<<<<

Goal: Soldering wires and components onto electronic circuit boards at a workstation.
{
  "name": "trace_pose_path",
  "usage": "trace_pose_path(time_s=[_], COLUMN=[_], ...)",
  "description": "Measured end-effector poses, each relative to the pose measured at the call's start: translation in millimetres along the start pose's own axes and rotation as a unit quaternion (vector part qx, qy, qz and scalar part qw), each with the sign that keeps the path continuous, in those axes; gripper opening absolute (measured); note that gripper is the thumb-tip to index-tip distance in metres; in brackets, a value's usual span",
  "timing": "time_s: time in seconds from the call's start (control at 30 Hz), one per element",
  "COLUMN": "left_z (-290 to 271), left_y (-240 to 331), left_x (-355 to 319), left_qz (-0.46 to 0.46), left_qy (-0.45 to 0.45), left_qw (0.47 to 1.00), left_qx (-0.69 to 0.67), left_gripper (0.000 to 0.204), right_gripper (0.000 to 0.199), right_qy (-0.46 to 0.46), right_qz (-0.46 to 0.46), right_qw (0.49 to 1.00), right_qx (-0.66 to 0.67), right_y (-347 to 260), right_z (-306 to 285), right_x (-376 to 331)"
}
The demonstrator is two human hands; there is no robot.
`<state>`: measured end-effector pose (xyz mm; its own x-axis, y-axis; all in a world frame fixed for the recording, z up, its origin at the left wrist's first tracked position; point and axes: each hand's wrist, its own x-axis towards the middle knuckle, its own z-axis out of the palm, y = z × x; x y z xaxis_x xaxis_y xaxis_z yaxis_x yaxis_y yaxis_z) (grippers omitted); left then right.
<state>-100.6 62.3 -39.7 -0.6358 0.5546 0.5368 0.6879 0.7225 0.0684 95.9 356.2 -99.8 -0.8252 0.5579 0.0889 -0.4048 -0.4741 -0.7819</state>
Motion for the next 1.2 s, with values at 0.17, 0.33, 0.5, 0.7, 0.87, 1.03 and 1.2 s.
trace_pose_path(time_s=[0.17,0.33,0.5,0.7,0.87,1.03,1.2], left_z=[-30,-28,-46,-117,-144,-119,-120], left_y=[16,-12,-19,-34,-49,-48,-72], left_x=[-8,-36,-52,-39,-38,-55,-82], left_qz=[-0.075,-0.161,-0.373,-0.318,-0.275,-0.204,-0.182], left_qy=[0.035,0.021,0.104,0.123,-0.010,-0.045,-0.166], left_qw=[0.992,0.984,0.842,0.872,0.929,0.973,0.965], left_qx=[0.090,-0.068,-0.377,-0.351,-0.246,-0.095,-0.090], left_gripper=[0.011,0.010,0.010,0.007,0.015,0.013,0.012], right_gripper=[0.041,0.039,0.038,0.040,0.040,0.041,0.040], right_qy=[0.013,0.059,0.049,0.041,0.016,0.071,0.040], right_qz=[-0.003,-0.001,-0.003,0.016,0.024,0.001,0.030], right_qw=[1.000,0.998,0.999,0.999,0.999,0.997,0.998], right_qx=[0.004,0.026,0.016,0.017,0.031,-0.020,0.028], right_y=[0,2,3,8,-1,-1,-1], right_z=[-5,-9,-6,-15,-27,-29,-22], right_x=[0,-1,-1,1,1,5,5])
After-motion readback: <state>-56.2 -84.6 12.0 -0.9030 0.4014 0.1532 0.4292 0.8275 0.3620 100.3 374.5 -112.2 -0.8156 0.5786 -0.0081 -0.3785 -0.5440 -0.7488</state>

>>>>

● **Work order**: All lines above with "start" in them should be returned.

● **Solution below**:
  "description": "Measured end-effector poses, each relative to the pose measured at the call's start: translation in millimetres along the start pose's own axes and rotation as a unit quaternion (vector part qx, qy, qz and scalar part qw), each with the sign that keeps the path continuous, in those axes; gripper opening absolute (measured); note that gripper is the thumb-tip to index-tip distance in metres; in brackets, a value's usual span",
  "timing": "time_s: time in seconds from the call's start (control at 30 Hz), one per element",

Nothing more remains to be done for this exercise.